[YOUR GOAL] Print the entire listing below word for word, excluding its pictures.

[INPUT]

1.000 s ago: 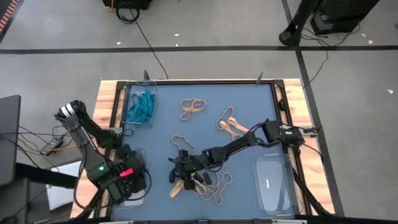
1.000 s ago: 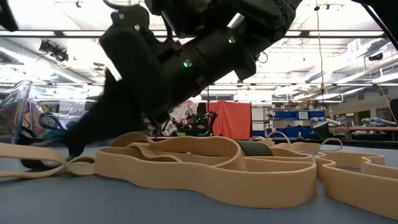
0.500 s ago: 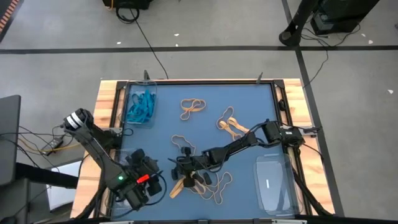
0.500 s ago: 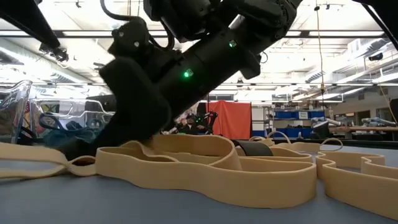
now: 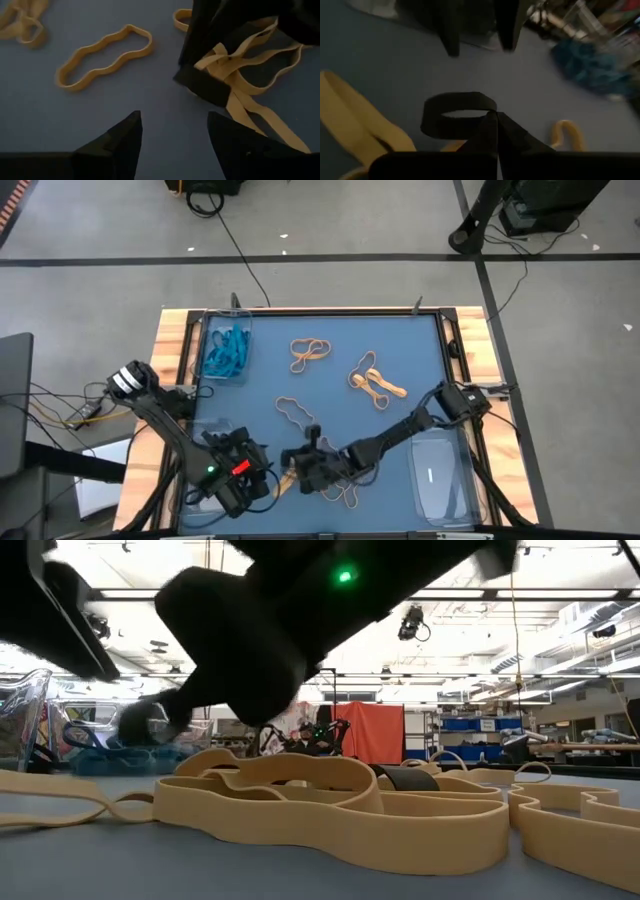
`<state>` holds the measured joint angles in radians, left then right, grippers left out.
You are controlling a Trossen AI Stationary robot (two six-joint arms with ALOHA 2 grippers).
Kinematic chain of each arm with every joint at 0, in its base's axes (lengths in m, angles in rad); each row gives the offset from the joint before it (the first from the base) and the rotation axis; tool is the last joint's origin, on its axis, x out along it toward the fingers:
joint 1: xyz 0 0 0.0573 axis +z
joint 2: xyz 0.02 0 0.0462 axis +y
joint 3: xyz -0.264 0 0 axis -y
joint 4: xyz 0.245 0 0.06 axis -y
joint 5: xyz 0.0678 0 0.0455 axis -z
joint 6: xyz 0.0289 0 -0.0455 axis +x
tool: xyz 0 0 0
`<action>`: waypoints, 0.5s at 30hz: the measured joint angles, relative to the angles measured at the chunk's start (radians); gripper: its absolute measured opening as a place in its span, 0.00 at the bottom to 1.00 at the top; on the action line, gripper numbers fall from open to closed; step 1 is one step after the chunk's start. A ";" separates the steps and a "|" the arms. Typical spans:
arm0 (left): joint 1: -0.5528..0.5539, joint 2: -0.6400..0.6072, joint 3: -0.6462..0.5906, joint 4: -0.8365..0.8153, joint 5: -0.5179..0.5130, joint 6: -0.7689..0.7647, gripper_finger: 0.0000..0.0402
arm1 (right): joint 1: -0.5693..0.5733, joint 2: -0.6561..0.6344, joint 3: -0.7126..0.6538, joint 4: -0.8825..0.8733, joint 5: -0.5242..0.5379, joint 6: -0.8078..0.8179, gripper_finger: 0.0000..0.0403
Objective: Sort rubber bands into baskets
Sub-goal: Put the black rubber band into the bottom left transparent bin
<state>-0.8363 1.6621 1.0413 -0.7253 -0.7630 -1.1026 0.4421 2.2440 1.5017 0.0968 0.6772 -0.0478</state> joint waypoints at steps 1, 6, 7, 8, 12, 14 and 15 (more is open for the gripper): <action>0.009 -0.001 -0.022 0.059 0.001 0.031 0.56 | 0.014 0.000 0.000 -0.001 0.040 -0.026 0.01; 0.062 -0.001 -0.122 0.377 0.022 0.240 0.56 | 0.067 0.000 0.000 -0.002 0.195 -0.115 0.01; 0.075 -0.001 -0.142 0.445 0.032 0.284 0.56 | 0.076 0.000 0.000 -0.004 0.222 -0.126 0.01; 0.088 -0.001 -0.162 0.509 0.040 0.324 0.56 | 0.084 0.000 0.000 -0.006 0.248 -0.136 0.01; 0.130 -0.001 -0.230 0.720 0.062 0.437 0.56 | 0.104 0.000 0.000 -0.027 0.329 -0.158 0.01; 0.146 -0.001 -0.256 0.810 0.078 0.475 0.56 | 0.109 0.000 0.000 -0.046 0.343 -0.153 0.01; 0.154 -0.001 -0.268 0.844 0.080 0.492 0.56 | 0.110 0.000 0.000 -0.056 0.346 -0.142 0.01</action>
<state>-0.6824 1.6611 0.7732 0.1185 -0.6828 -0.6101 0.5520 2.2444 1.5017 0.0408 1.0232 -0.1899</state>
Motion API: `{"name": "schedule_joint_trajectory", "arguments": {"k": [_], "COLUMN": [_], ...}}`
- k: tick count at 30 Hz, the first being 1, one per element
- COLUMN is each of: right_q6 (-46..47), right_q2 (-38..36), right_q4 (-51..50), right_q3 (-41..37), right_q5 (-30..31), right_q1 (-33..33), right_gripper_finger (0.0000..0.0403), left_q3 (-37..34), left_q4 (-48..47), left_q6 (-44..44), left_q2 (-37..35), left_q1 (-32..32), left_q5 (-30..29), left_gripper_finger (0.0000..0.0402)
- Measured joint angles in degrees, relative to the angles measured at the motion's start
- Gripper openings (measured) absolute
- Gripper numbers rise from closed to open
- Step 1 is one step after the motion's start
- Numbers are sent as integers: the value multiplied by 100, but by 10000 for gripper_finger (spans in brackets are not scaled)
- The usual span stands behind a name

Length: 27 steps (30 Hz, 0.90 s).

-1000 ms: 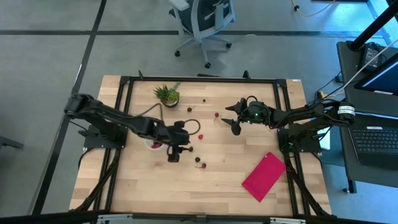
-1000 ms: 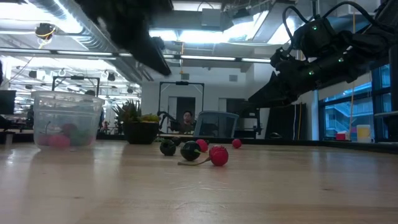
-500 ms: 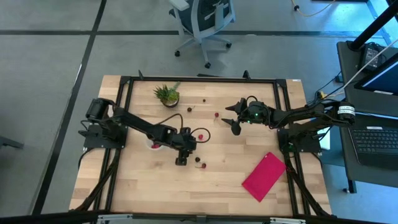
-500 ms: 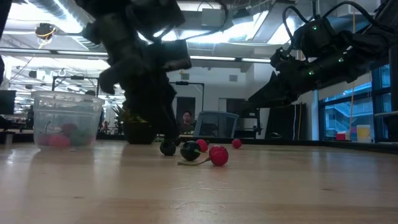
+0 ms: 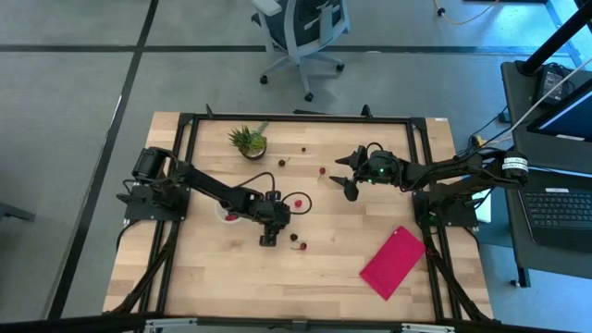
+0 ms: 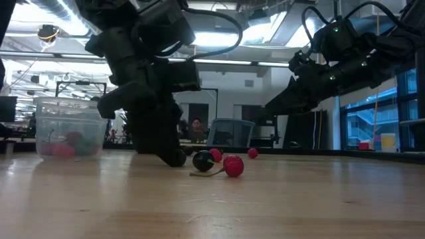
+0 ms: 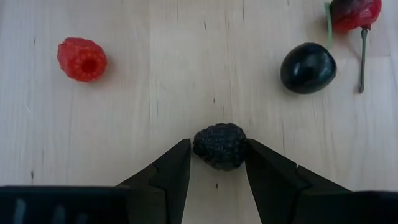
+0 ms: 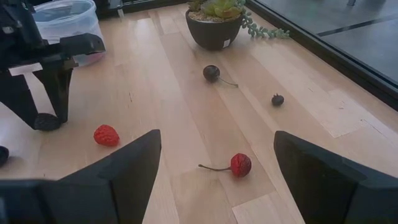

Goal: Pick and placing Produce into tupperware
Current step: Put the blackberry into the transparent container

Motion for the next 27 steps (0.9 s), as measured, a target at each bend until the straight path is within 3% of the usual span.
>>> {"name": "schedule_joint_trajectory", "arguments": {"k": [19, 27], "right_q6": [0, 0], "right_q2": [0, 0], "right_q4": [0, 0], "right_q3": [0, 0], "right_q5": [0, 0], "right_q1": [0, 0], "right_gripper_finger": [314, 314], "left_q3": [-15, -11], "left_q4": [248, 236], "left_q6": [-103, -100], "left_q2": [7, 4], "left_q1": [-19, -17], "left_q5": [-1, -2], "left_gripper_finger": [142, 95]}}
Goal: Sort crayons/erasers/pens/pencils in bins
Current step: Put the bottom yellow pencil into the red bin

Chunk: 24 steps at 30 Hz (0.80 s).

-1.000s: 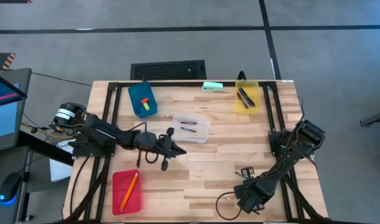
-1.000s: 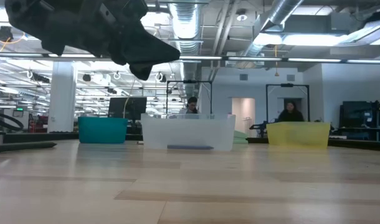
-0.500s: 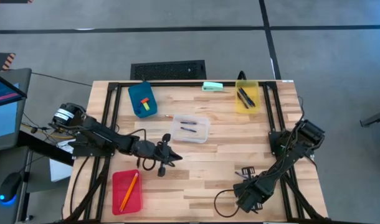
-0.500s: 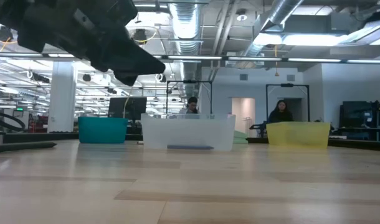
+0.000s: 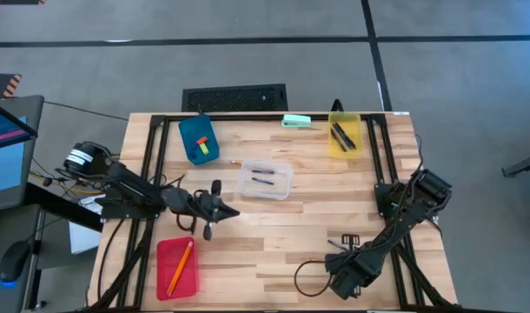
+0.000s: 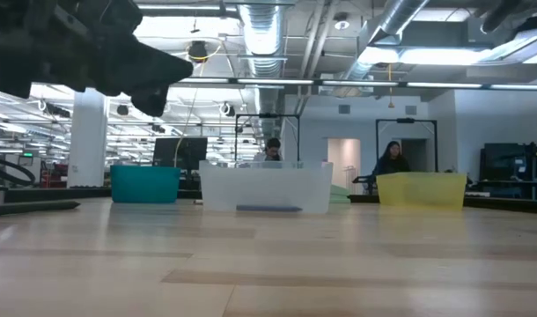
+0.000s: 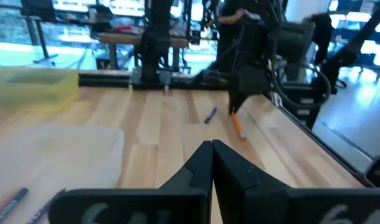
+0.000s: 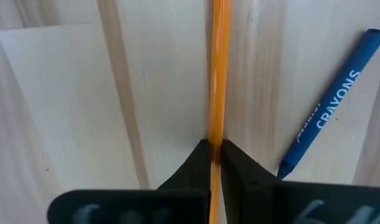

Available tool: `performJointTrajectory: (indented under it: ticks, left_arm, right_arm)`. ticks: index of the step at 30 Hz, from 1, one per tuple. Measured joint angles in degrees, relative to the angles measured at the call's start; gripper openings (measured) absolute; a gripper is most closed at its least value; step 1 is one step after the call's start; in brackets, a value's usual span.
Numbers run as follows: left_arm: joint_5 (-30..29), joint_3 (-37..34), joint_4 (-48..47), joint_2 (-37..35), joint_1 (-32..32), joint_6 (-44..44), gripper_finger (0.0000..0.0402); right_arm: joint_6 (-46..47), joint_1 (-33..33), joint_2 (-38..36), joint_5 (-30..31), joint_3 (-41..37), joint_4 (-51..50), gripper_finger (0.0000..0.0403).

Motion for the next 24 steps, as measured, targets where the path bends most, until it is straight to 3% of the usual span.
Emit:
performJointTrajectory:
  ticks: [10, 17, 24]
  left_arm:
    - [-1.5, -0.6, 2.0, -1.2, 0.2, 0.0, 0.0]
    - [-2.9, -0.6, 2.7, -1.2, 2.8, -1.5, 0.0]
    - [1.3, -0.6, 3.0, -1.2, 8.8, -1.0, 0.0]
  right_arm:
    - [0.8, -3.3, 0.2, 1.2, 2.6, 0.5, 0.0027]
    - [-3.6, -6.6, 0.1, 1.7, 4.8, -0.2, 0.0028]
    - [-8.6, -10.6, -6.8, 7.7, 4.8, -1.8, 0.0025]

[ANSWER BELOW]
1.000 s ago: 
1.000 s ago: 
0.500 s ago: 
0.500 s ago: 
now: 
`<state>` holds the measured joint angles in radians, left then right, grippers left out.
You are controlling a Trossen AI Stationary robot (two six-joint arms with ALOHA 2 grippers).
Kinematic chain of each arm with every joint at 0, in its base's axes (lengths in m, angles in rad); each row gives the offset from the joint before it (the first from the base) and the rotation axis; tool is the last joint's origin, on its axis, x out along it toward the fingers:
joint 1: xyz 0 0 0.0573 axis +z
joint 2: xyz 0.02 0 0.0462 axis +y
joint 3: xyz -0.264 0 0 axis -y
joint 4: xyz 0.245 0 0.06 axis -y
joint 5: xyz 0.0678 0 0.0455 axis -z
joint 6: xyz 0.0289 0 -0.0455 axis +x
tool: xyz 0 0 0
`<action>`: waypoints, 0.5s at 30hz: the measured joint angles, relative to the angles measured at the chunk's start (radians); gripper: its absolute measured opening as a place in its span, 0.00 at the bottom to 1.00 at the top; on the action line, gripper numbers fall from open to closed; step 1 is one step after the chunk's start. A ";" separates the steps and a "|" the arms. Typical spans:
arm0 (left): joint 1: -0.5528..0.5539, joint 2: -0.6400..0.6072, joint 3: -0.6462..0.5906, joint 4: -0.8365..0.8153, joint 5: -0.5179..0.5130, joint 6: -0.7689..0.7647, gripper_finger: 0.0000..0.0402
arm1 (right): joint 1: -0.5693..0.5733, joint 2: -0.6561..0.6344, joint 3: -0.7126..0.6538, joint 4: -0.8825..0.8733, joint 5: -0.5242..0.5379, joint 6: -0.8078..0.8179, gripper_finger: 0.0000..0.0403
Objective: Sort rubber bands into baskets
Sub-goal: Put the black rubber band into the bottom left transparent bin
<state>-0.8363 1.6621 1.0413 -0.7253 -0.7630 -1.1026 0.4421 2.2440 1.5017 0.0968 0.6772 -0.0478</state> joint waypoints at steps 1, 6, 7, 8, 12, 14 and 15 (more is open for the gripper): <action>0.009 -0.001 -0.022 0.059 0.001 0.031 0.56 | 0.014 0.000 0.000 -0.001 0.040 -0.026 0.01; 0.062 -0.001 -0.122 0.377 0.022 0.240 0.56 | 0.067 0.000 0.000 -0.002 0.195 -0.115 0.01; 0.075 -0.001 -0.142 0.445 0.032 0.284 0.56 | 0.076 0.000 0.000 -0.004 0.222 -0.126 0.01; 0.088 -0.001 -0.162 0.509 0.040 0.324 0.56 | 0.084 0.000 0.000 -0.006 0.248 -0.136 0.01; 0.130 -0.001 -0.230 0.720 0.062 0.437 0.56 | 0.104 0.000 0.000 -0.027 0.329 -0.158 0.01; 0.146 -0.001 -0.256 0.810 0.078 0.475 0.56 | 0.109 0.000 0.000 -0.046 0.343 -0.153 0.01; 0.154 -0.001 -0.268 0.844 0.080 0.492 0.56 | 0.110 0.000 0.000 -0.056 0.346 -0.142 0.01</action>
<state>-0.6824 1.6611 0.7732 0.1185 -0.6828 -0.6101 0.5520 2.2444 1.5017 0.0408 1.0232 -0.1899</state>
Motion API: `{"name": "schedule_joint_trajectory", "arguments": {"k": [_], "COLUMN": [_], ...}}`
- k: tick count at 30 Hz, the first being 1, one per element
- COLUMN is each of: right_q6 (-46..47), right_q2 (-38..36), right_q4 (-51..50), right_q3 (-41..37), right_q5 (-30..31), right_q1 (-33..33), right_gripper_finger (0.0000..0.0403), left_q3 (-37..34), left_q4 (-48..47), left_q6 (-44..44), left_q2 (-37..35), left_q1 (-32..32), left_q5 (-30..29), left_gripper_finger (0.0000..0.0402)
- Measured joint angles in degrees, relative to the angles measured at the motion's start
- Gripper openings (measured) absolute
- Gripper numbers rise from closed to open
- Step 1 is one step after the motion's start
- Numbers are sent as integers: the value multiplied by 100, but by 10000 for gripper_finger (spans in brackets are not scaled)
- The usual span stands behind a name

Length: 27 steps (30 Hz, 0.90 s).

-1000 ms: 
-1000 ms: 
-500 ms: 
-500 ms: 
+0 ms: 
+0 ms: 
+0 ms: 
+0 ms: 

Goal: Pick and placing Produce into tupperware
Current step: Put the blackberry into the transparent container

Motion for the next 27 steps (0.9 s), as measured, a target at each bend until the straight path is within 3% of the usual span.
>>> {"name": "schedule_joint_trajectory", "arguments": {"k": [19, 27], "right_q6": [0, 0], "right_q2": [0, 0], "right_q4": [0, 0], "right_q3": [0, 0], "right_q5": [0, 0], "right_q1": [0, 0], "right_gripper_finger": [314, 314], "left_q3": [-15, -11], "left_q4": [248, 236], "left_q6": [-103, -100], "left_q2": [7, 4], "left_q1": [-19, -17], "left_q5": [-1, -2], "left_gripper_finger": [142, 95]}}
Goal: Sort crayons/erasers/pens/pencils in bins
Current step: Put the bottom yellow pencil into the red bin

Chunk: 24 steps at 30 Hz (0.80 s).

-1.000s: 
-1.000s: 
-0.500s: 
-0.500s: 
+0.000s: 
+0.000s: 
+0.000s: 
+0.000s: 

Available tool: `performJointTrajectory: (indented under it: ticks, left_arm, right_arm)`. ticks: index of the step at 30 Hz, from 1, one per tuple. Measured joint angles in degrees, relative to the angles measured at the call's start; gripper openings (measured) absolute; a gripper is most closed at its least value; step 1 is one step after the call's start; in brackets, a value's usual span.
Numbers run as follows: left_arm: joint_5 (-30..29), joint_3 (-37..34), joint_4 (-48..47), joint_2 (-37..35), joint_1 (-32..32), joint_6 (-44..44), gripper_finger (0.0000..0.0402); right_arm: joint_6 (-46..47), joint_1 (-33..33), joint_2 (-38..36), joint_5 (-30..31), joint_3 (-41..37), joint_4 (-51..50), gripper_finger (0.0000..0.0403).

Motion for the next 24 steps, as measured, targets where the path bends most, until it is straight to 3% of the usual span.
Emit:
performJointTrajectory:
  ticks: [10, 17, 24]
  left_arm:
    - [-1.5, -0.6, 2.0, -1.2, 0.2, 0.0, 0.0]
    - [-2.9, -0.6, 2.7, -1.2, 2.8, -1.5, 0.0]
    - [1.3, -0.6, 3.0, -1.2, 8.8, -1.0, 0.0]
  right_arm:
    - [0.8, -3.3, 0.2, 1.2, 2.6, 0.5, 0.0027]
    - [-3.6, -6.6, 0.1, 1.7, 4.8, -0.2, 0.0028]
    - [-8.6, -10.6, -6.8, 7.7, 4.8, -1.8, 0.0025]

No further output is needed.